All I knew was revenge.

Andros and Ourelia continued their work with the
black roses. Now that they had some of the Order’s spell books,
they were able to understand some of the magic behind the roses’
ability to bind a demon to a specific spot. They began to experiment
with the different components of the portal rituals, adding soul
stones to the center of the roses. It was dangerous work—one
wrong word or step could leave a demon’s powers or energy
trapped inside the stone forever—but what they learned was
invaluable to the cause.

On this particular day, just over a year since we
had discovered the abandoned portal in the cave, they both came
running up to the village, their faces filled with excitement.

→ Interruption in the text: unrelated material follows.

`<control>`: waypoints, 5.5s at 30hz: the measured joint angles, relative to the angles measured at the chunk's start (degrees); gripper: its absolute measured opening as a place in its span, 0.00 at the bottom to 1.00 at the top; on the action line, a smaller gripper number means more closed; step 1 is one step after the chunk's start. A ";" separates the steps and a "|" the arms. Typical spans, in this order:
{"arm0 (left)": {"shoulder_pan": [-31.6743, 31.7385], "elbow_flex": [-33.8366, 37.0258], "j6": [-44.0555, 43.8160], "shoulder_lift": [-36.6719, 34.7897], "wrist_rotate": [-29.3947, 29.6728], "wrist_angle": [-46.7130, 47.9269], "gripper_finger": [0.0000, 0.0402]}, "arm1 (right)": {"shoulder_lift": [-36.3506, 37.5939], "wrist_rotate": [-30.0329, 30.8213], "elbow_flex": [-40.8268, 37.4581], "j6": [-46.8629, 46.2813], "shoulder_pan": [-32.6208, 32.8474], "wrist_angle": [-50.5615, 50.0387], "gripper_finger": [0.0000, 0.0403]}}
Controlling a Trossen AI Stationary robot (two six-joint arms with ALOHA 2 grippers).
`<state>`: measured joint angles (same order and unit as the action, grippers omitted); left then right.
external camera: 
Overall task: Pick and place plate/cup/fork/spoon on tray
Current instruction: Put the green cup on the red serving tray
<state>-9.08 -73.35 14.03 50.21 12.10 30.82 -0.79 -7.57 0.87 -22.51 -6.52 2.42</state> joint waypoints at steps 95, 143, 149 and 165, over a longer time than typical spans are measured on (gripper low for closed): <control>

“You will not believe what we’ve
discovered,” Ourelia said.

“It’s incredible,” Andros said.
“Something that will change everything.”

“A portal?” I asked, my heart racing.

“Better,” Andros said, smiling. “Get
the others.”

It took us some time to round everyone up.
Especially Lea. She’d been growing more and more distant
lately. When I finally found her, she was sitting alone looking out
over the sea. There were storms in the distance, causing the waves to
rise and fall violently. Not a calm day today.

“Andros wants to show us something
important,” I said. I noticed the sadness etched on her face.
“Are you okay?”

She turned and gave me a strange, sad smile. “I’m
okay,” she said.

“Have you been out here alone all morning?”
I asked.

“Let’s see what Andros has to show
us,” she said, standing. She didn’t answer my question.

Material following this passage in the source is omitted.